Humans recognize the “signs” or gestures used by wild chimps and bonobos to communicate with one another.
This was the finding of a video-based study in which volunteers translated ape motions. It was conducted by St Andrews University researchers.
It implies that our last common ancestor with chimps utilized comparable gestures, which served as a “beginning point” for our language.
The findings have been published in the peer-reviewed journal PLOS Biology.
“We know that all the great apes – chimps and bonobos – have an overlap of roughly 95% of the gestures they employ to communicate,” said lead researcher Dr Kirsty Graham of St Andrews University.
“So we already had a suspicion that this was a shared gesturing ability that might have been present in our last shared ancestor. But we’re quite confident now that our ancestors would have started off gesturing, and that this was co-opted into language.”
This work was part of an ongoing scientific mission to better understand the origins of language by closely investigating communication in our closest ape ancestors.
This study team has spent many years observing wild chimps. They previously established that great apes had a “lexicon” comprising over 80 gestures, each of which conveys a message to another member of their group.

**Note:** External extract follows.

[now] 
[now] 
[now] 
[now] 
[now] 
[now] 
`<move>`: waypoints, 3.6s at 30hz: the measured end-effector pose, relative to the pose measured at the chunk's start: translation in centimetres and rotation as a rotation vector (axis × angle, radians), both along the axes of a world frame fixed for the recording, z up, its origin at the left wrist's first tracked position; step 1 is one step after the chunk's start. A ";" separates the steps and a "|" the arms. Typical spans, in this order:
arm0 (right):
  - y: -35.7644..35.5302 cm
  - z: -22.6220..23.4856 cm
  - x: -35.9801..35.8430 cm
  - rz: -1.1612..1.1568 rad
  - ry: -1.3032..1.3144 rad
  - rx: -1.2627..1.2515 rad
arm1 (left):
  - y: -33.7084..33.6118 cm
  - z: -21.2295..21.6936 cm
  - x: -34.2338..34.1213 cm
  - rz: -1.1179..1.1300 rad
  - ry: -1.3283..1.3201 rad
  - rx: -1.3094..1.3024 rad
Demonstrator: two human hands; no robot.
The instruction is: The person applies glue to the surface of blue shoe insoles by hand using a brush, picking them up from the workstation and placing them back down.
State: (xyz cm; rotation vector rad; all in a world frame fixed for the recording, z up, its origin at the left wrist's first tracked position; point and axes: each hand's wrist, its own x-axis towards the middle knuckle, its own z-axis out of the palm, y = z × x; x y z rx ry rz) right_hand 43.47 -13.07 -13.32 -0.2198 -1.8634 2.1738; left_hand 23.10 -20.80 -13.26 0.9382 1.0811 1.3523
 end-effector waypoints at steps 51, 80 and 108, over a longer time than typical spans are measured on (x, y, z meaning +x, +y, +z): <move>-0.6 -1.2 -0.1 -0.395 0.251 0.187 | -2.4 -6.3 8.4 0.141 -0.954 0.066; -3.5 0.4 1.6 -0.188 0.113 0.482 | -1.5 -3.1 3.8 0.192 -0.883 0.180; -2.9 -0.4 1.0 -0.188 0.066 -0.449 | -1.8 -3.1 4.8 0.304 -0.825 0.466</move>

A protracted scratching motion conveys messages such as “groom me,” a mouth stroke conveys “give me that food,” and pulling strips from a leaf with teeth is a chimp seduction gesture.
Translating apes
The researchers employed video playback tests since that is how nonhuman primates have typically been tested for language comprehension. They flipped the approach on its head in this study to examine humans’ capacity to understand the motions of their closest living ape relatives.
Volunteers saw footage of chimps and bonobos gesticulating and then chose from a list of translations.
The participants did substantially better than chance would have predicted, properly comprehending the meaning of chimp and bonobo gestures more than half of the time.
“We were really surprised by the results,” said Dr Catherine Hobaiter from St Andrews University. “It turns out we can all do it almost instinctively, which is both fascinating from an evolution of communication perspective and really quite annoying as a scientist who spent years training how to do it,” she joked.
The gestures people can innately understand may form part of what Dr Graham described as “an evolutionarily ancient, shared gesture vocabulary across all great ape species including us”.